Malgré tout, nous nous interrogeons sur la gestion du dossier Sycoscan. Si l’origine de l’incendie est criminelle, il y a un énorme manquement concernant la sécurisation du site :

  • Pas de caméra qui contrôle l’ensemble du site, au seul motif que cela aurait été trop coûteux. Les policiers dépêchés sur place au moment de l’incendie ont été très étonnés par ce laxisme administratif !
  • Camion exposé à la vue de tous, alors qu’il aurait dû être situé dans un hangar (comme l’ancien outil Sycoscan).

De plus, si la piste criminelle est confirmée, il faudra envisager de protéger les douaniers du Havre car nous nous permettons de vous rappeler qu’une brigade est située à la Cité des Douanes du Havre et qu’il n’est pas question qu’après le matériel, des individus malveillants s’attaquent aux personnels.

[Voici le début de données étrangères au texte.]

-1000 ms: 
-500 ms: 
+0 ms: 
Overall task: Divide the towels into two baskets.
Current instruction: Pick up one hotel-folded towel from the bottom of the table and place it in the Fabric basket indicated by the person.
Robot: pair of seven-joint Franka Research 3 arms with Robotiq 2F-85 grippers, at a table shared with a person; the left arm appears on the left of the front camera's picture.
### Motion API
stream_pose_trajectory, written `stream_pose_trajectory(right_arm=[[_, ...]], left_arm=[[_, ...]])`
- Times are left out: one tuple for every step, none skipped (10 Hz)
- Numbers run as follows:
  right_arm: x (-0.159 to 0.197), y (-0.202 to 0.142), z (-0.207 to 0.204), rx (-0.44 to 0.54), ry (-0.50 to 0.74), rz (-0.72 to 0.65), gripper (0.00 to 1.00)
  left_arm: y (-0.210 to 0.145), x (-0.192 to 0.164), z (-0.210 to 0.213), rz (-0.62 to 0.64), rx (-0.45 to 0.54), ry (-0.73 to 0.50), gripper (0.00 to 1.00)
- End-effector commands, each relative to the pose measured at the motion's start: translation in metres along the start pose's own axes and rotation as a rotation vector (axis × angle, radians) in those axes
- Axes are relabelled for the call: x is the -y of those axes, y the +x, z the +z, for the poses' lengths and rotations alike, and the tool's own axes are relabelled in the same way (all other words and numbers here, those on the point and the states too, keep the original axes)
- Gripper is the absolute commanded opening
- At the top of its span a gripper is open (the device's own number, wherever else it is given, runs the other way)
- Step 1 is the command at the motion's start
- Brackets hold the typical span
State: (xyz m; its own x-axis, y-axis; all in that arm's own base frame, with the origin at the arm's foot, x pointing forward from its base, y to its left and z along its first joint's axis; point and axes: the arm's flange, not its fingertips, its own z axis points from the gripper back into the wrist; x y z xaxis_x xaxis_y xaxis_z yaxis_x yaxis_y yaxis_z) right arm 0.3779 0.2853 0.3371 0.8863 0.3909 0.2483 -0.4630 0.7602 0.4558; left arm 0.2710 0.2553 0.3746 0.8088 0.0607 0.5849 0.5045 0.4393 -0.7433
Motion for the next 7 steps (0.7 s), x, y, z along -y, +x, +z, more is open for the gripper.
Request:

A plusieurs reprises, les élus CGT du Havre ont fait savoir qu’il existait des risques au Bureau Central des Douanes (alors que seuls 2 collègues travaillent la nuit) quand de grosses saisies sont stockées sans surveillance. Nous attendons toujours des réponses et des décisions de la part de l’administration locale pour protéger le personnel.

Si la piste n’est pas criminelle, cela signifie que les camions scanner sont potentiellement dangereux pour les collègues qui les utilisent encore. Quelles mesures d’entretien préalable, d’études prendrez-vous à ce sujet ?

Dans l’attente de vos réponses, nous vous prions de recevoir, Monsieur le Directeur Général, l’expression de nos salutations respectueuses.